Task statement:
Check each line of the listing below for the string "after", and copy the ones that have it.
------------------------------------------------
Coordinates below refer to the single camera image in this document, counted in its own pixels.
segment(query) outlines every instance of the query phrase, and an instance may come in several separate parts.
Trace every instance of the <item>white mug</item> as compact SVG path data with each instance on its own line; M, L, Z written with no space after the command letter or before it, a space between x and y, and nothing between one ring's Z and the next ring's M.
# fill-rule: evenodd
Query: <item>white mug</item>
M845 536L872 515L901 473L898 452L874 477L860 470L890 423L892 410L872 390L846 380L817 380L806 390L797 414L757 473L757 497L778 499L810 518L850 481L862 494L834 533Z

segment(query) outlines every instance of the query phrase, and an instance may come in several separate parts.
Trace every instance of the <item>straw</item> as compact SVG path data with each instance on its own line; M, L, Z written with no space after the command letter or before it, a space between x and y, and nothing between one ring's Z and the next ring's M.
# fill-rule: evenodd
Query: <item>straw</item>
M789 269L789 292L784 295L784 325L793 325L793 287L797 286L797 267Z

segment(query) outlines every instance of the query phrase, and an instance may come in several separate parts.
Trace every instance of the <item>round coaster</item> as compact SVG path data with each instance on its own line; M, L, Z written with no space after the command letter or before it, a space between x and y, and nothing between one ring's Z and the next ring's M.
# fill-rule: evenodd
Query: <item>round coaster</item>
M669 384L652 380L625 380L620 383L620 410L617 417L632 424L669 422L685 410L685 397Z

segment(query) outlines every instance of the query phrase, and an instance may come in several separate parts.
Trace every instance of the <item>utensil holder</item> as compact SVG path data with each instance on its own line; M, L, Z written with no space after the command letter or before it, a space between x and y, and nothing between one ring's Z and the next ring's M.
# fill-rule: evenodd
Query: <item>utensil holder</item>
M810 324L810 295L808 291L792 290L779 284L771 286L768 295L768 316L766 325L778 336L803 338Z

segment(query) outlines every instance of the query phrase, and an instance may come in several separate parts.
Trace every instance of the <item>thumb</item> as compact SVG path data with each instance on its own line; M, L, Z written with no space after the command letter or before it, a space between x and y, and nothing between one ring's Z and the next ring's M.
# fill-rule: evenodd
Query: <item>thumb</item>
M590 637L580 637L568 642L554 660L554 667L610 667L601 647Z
------------------------------------------------
Answer to this exercise:
Trace every instance of the <item>white mug</item> as compact SVG path data with each instance on its own line; M, L, Z written with no space after the command letter or before it, a space between x and y, and nothing between one ring's Z and the next ring's M.
Trace every instance of the <item>straw</item> as compact SVG path data with each instance on its own line; M, L, Z written with no space after the command letter or before it, a space between x and y, and nothing between one ring's Z and the next ring's M.
Trace every instance of the <item>round coaster</item> as compact SVG path data with each instance on its own line; M, L, Z written with no space after the command letter or before it, a space between x and y, and nothing between one ring's Z and the next ring's M.
Trace every instance of the <item>utensil holder</item> as compact SVG path data with each instance on its own line; M, L, Z written with no space after the command letter or before it, a space between x and y, and nothing between one ring's Z and the next ring's M.
Trace every instance of the <item>thumb</item> as compact SVG path data with each instance on its own line; M, L, Z written with no space after the command letter or before it, a space between x and y, and nothing between one ring's Z and the next ring's M.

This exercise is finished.